Adolph Simon Ochs (March 12, 1858 – April 8, 1935) was an American newspaper publisher and former owner of The New York Times and The Chattanooga Times, which is now the Chattanooga Times Free Press. Through his only child, Iphigene Ochs Sulzberger, and her husband Arthur Hays Sulzberger, Ochs's descendants continue to publish The New York Times through the present day.

Early life and education[edit]

Ochs was born to in Cincinnati, Ohio, on March 12, 1858, to Julius Ochs and Bertha Levy, were both German Jewish immigrants. His father had left Bavaria for the United States in 1846.[1] Julius was a highly educated man fluent in six languages, and he taught at schools throughout the South. He supported the Union during the Civil War.[2] Ochs' mother Bertha came to the United States in 1848, fleeing the German Revolutions in Rhenish Bavaria, and lived in the South prior to her 1853 marriage to Ochs' father, Julius.
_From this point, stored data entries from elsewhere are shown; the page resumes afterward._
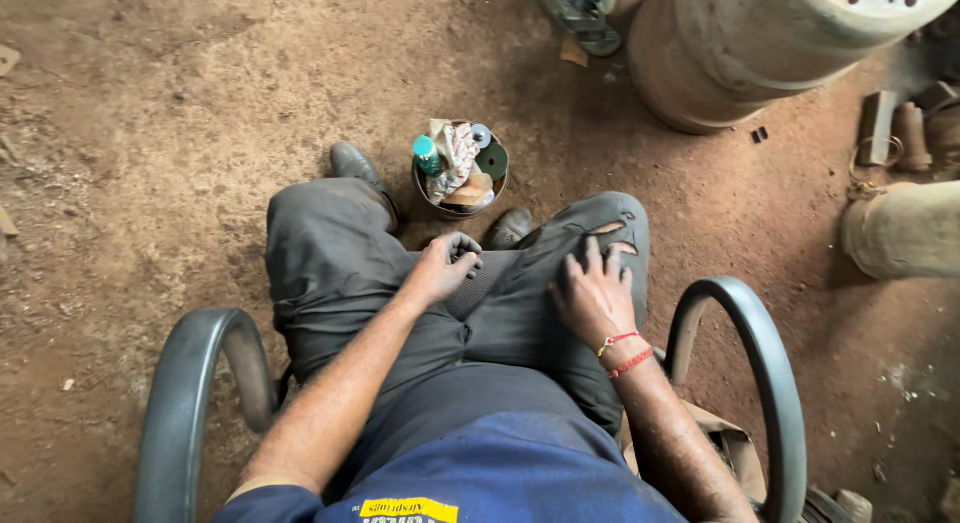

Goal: The person sorts through various items in a metal container, including sanding discs and small parts, by hand and places them back into the container.

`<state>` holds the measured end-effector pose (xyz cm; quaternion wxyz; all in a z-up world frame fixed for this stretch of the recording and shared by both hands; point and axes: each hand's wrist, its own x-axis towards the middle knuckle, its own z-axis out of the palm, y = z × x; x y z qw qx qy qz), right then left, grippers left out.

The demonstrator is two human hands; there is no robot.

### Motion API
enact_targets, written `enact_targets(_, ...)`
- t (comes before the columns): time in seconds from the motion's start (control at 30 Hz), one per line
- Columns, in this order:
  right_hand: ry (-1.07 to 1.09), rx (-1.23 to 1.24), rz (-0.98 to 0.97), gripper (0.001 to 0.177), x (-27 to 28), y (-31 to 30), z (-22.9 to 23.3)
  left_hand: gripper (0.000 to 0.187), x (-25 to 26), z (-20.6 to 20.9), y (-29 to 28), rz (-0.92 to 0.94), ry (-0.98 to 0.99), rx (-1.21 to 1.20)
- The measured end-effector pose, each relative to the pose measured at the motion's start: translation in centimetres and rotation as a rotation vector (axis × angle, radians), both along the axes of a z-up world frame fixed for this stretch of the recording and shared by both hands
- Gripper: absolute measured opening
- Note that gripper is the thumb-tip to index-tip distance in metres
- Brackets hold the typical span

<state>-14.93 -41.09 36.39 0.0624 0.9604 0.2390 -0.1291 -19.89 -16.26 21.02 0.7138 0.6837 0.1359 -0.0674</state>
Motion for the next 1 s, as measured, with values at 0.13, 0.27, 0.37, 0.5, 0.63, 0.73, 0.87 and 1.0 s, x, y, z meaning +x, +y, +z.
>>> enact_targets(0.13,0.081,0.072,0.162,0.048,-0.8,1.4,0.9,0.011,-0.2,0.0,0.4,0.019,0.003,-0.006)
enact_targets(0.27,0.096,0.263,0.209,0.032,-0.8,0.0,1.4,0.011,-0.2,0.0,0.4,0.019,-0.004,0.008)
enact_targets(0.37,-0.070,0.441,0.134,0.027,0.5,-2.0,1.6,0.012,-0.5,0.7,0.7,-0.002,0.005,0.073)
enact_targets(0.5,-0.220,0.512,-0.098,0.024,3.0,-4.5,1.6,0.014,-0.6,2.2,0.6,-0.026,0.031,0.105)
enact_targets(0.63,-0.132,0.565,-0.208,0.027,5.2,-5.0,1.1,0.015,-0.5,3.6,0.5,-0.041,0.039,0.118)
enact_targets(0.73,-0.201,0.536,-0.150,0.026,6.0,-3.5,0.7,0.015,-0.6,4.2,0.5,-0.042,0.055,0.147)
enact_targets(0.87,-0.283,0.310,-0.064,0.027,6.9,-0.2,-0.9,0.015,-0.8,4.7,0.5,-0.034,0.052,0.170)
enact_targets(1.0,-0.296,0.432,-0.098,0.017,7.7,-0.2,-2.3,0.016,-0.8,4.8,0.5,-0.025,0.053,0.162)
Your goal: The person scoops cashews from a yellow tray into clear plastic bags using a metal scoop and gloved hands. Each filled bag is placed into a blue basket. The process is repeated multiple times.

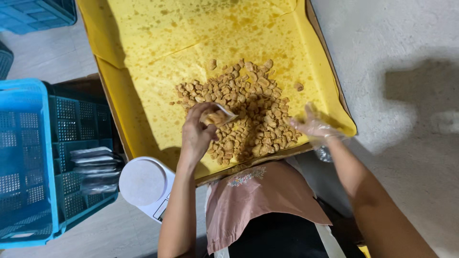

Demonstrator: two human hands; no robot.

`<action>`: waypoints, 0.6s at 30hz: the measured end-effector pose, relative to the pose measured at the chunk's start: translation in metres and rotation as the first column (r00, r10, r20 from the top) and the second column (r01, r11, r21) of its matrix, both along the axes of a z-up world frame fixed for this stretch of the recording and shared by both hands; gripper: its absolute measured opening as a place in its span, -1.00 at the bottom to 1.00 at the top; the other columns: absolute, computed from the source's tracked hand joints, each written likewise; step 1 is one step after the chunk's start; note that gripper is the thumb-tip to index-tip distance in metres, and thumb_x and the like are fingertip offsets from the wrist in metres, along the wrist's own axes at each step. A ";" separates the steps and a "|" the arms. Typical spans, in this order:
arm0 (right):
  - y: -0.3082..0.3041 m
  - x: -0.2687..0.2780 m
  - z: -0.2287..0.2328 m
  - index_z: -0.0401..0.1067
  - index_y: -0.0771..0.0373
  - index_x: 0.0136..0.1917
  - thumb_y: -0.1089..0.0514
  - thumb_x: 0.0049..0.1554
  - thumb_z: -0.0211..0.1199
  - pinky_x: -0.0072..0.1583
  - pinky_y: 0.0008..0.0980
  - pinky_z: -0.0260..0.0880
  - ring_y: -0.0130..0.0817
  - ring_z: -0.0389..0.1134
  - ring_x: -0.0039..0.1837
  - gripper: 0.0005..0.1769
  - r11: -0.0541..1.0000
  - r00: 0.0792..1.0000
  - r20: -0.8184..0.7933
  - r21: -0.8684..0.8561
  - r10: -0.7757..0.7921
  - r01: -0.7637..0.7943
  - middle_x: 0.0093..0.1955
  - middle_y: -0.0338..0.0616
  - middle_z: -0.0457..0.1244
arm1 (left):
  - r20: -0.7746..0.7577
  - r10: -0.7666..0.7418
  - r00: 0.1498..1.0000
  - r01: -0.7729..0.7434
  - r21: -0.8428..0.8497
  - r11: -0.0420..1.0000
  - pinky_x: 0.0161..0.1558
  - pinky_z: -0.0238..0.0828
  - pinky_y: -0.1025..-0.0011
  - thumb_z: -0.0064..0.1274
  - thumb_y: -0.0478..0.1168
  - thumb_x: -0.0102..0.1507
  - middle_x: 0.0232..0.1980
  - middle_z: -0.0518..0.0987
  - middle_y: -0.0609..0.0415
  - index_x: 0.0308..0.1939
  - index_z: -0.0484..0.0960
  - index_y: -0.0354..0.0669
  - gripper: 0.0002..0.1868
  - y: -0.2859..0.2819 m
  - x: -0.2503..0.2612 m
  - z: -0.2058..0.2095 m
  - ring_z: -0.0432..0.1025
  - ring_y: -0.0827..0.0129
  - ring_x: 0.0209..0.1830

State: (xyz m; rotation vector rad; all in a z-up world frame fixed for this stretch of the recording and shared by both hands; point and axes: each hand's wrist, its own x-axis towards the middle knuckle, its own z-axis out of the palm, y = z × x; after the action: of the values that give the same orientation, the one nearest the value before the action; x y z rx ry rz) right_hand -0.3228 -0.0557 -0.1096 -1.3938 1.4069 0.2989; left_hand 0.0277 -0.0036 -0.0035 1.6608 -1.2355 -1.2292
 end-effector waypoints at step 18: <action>0.041 0.096 -0.044 -0.07 -0.07 0.61 -0.15 0.09 0.38 0.51 0.11 0.01 0.17 -0.05 0.52 -0.02 0.995 0.956 -0.280 -0.014 0.092 -0.100 0.54 0.18 -0.18 | 0.073 0.159 0.985 -0.161 0.020 0.987 -0.33 0.67 0.49 -0.09 -0.54 0.11 0.42 0.35 -0.06 0.32 0.40 -0.34 -0.36 0.043 0.023 -0.013 0.60 0.36 -0.37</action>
State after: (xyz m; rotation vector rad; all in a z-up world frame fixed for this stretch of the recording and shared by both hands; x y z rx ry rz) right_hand -0.2263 -0.0150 -0.1536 -1.4885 1.5781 0.5595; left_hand 0.0507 0.0398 -0.0168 1.7997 -1.1087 -1.1009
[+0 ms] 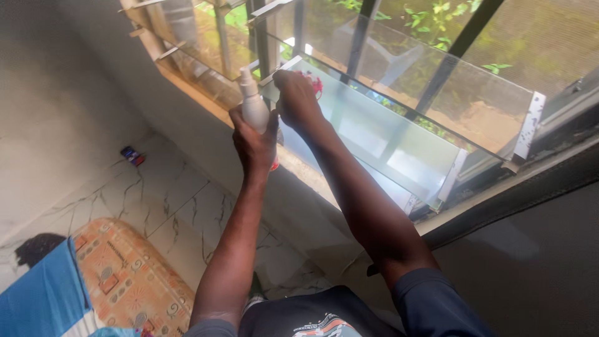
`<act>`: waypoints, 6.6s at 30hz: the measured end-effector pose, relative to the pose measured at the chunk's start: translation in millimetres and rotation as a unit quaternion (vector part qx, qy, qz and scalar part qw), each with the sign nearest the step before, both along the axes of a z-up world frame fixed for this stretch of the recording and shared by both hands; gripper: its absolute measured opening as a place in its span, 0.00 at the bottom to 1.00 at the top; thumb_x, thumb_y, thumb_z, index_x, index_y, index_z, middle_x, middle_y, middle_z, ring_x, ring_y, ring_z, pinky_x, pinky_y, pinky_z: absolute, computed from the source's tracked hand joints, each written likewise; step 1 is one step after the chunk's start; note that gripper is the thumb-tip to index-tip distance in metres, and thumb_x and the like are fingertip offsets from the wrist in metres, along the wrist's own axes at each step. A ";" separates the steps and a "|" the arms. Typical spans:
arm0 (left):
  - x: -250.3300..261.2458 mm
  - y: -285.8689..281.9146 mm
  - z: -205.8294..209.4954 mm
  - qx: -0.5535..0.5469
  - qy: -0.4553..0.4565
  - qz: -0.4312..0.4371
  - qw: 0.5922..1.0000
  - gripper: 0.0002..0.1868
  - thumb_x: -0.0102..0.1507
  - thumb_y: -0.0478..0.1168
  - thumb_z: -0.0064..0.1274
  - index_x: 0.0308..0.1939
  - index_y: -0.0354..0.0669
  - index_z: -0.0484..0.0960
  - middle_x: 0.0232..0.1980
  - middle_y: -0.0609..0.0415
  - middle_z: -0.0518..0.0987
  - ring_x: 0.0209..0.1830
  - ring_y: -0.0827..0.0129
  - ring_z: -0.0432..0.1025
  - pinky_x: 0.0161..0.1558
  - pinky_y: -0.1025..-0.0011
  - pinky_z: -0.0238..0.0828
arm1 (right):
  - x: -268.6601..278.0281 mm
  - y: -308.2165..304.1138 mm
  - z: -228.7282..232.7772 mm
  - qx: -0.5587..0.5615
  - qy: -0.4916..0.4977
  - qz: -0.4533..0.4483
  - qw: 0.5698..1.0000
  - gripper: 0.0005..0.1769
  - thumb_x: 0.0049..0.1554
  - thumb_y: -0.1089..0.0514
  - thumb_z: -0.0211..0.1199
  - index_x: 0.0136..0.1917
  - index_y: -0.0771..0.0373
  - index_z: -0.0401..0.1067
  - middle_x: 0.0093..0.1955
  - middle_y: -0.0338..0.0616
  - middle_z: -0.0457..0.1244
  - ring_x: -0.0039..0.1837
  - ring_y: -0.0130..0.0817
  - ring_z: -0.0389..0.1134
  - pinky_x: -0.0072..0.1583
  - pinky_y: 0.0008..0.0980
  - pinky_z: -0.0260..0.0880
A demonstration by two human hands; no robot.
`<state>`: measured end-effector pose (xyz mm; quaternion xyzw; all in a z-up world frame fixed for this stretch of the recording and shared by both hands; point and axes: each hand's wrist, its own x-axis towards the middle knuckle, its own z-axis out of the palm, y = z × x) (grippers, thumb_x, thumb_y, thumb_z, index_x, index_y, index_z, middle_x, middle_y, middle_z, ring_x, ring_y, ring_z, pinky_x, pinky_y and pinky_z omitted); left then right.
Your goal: The person cleans glass window louvers by spraying liquid from a bottle onto the panes and wiping them with a cloth, moving the panes to reach both sides.
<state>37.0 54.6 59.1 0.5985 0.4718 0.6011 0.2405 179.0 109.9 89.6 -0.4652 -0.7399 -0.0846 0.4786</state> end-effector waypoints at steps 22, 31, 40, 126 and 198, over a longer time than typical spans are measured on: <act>7.5 -9.0 18.5 0.017 0.018 0.009 1.000 0.35 0.63 0.60 0.62 0.55 0.38 0.63 0.42 0.41 0.81 0.41 0.52 0.82 0.42 0.56 0.79 | -2.0 -11.9 11.6 -0.113 0.021 -0.005 0.993 0.17 0.38 0.72 0.68 0.42 0.68 0.68 0.40 0.60 0.65 0.48 0.63 0.66 0.48 0.52 0.66; 2.0 5.5 14.3 0.019 0.010 0.010 1.000 0.35 0.62 0.60 0.63 0.55 0.39 0.64 0.43 0.41 0.82 0.42 0.50 0.81 0.43 0.55 0.78 | -13.7 -16.2 11.8 -0.071 0.043 0.009 0.996 0.22 0.39 0.72 0.68 0.48 0.66 0.68 0.44 0.57 0.66 0.51 0.61 0.66 0.51 0.51 0.67; -5.1 16.5 13.1 0.020 0.017 -0.007 1.000 0.34 0.62 0.59 0.65 0.54 0.38 0.65 0.44 0.41 0.82 0.43 0.49 0.81 0.43 0.55 0.78 | -21.9 -20.1 28.2 -0.099 0.042 0.007 0.994 0.19 0.41 0.73 0.66 0.48 0.68 0.71 0.46 0.57 0.67 0.53 0.61 0.67 0.52 0.50 0.68; -96.6 58.0 -47.0 -0.121 -0.121 -0.360 0.917 0.32 0.62 0.48 0.65 0.59 0.35 0.65 0.43 0.50 0.78 0.36 0.69 0.77 0.40 0.71 0.78 | -104.0 -52.6 3.3 -0.092 -0.182 -0.256 0.945 0.27 0.56 0.71 0.59 0.69 0.68 0.72 0.79 0.54 0.56 0.84 0.51 0.48 0.83 0.54 0.42; -112.8 24.5 -46.9 -0.215 -0.269 -0.553 0.758 0.33 0.68 0.43 0.48 0.75 0.38 0.56 0.52 0.43 0.72 0.41 0.67 0.73 0.43 0.65 0.78 | -98.0 -221.1 -41.1 0.035 0.690 -0.064 0.720 0.20 0.67 0.61 0.50 0.70 0.72 0.67 0.67 0.61 0.66 0.62 0.53 0.70 0.61 0.52 0.73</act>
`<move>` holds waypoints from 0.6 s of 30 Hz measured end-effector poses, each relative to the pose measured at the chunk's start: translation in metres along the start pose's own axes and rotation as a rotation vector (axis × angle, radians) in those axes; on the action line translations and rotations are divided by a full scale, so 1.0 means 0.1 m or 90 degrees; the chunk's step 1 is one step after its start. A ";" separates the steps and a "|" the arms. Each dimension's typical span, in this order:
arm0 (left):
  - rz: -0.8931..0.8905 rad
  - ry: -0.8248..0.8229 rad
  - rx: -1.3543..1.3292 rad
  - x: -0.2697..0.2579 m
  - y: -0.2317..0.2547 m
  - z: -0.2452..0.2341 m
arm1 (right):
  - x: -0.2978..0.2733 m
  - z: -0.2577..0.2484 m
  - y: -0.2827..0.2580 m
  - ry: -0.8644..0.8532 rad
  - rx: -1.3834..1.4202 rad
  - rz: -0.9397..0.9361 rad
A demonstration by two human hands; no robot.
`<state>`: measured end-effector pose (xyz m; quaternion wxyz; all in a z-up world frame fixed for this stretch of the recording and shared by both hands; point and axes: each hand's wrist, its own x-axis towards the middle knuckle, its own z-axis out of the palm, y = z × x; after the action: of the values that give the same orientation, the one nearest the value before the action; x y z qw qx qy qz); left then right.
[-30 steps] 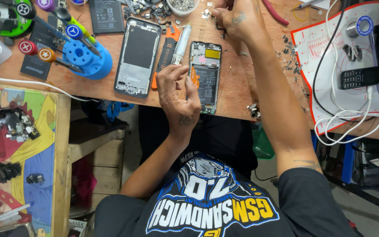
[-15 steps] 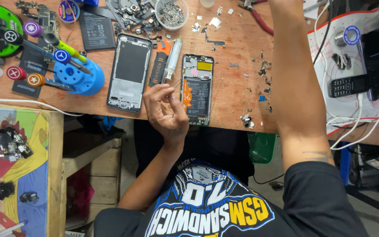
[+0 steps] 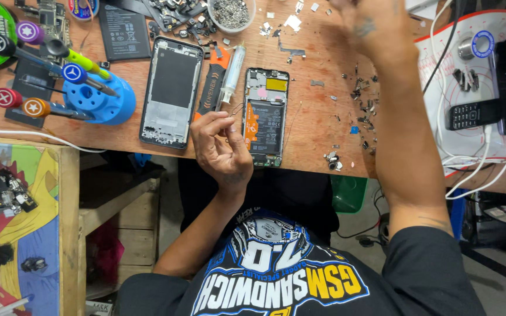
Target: The person is repairing a disassembled smartphone. They handle various small components, including circuit boards and screws, using tools like a screwdriver and tweezers. The person appears to be sorting through parts and attempting to reassemble or fix the device.
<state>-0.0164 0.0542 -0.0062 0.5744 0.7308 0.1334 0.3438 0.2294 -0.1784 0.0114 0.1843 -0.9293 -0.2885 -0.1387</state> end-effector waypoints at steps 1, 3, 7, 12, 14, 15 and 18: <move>0.000 0.002 -0.002 0.00 0.00 0.01 | 0.01 0.06 -0.04 0.009 -0.004 -0.018; -0.001 0.007 -0.006 0.01 0.01 0.02 | 0.05 0.18 -0.11 0.026 -0.002 -0.030; 0.003 0.012 -0.001 0.00 0.00 0.01 | 0.10 0.34 -0.20 0.001 0.084 0.067; 0.004 0.006 -0.008 0.00 -0.01 0.01 | 0.10 0.34 -0.18 -0.007 0.073 0.093; 0.001 0.002 -0.008 0.01 -0.01 0.01 | 0.10 0.30 -0.21 -0.004 0.094 0.094; 0.004 0.002 -0.006 0.01 0.00 0.00 | 0.11 0.29 -0.24 -0.003 0.105 0.094; 0.007 0.005 -0.002 0.00 -0.01 0.00 | 0.13 0.24 -0.39 0.056 0.128 -0.062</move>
<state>-0.0157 0.0544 -0.0067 0.5733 0.7290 0.1311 0.3502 0.2205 -0.1323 0.0043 0.2818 -0.8841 -0.3374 -0.1583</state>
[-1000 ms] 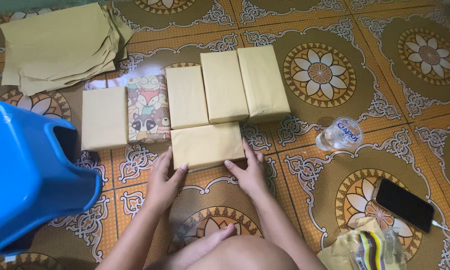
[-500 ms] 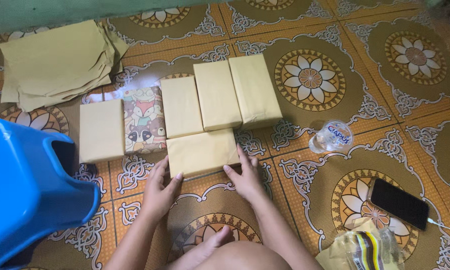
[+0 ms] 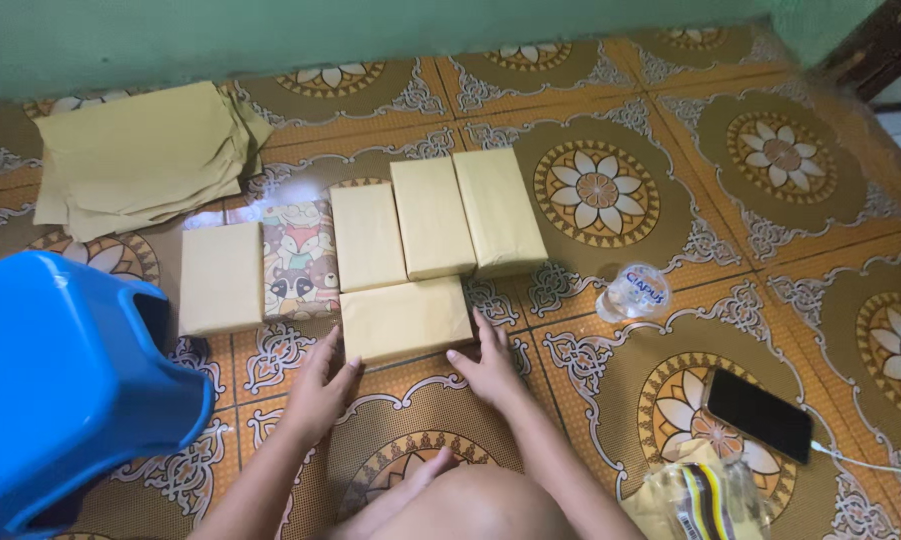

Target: The person wraps small rectangular items in brown paper, folding the edges and securing them with tape. They use scissors to cut tape and place the finished wrapped items in a neat stack on the floor.

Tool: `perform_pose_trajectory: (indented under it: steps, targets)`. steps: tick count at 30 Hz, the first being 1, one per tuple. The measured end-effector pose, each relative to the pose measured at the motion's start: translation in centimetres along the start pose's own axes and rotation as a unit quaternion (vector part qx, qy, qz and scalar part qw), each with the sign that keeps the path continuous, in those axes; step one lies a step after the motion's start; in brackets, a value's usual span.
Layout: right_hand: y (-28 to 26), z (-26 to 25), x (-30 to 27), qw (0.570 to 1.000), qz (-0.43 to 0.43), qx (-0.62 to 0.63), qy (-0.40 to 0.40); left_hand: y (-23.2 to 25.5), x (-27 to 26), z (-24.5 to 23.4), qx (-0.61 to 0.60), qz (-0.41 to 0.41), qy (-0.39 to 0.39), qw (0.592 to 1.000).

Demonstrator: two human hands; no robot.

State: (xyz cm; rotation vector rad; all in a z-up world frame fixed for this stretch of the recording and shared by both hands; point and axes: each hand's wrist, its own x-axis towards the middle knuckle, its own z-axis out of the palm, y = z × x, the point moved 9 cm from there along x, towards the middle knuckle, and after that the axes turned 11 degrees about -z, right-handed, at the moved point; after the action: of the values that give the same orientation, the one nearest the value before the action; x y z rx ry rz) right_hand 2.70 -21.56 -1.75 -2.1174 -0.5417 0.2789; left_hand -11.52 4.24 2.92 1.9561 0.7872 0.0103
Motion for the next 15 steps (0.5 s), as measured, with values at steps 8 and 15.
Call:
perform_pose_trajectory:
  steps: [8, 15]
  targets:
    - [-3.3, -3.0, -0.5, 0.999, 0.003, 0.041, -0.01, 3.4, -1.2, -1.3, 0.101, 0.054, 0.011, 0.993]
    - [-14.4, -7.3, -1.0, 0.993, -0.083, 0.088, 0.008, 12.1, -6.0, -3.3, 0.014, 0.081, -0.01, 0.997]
She sympathized with the Confederacy during the American Civil War, but the conflicting sympathies between them did not separate their household.[3]

Following the end of the Civil War, the family moved to Knoxville, Tennessee, in the eastern, Union-affiliated part of the state.[3] In Knoxville, Adolph studied in the public schools. During his spare time, he delivered newspapers.[1]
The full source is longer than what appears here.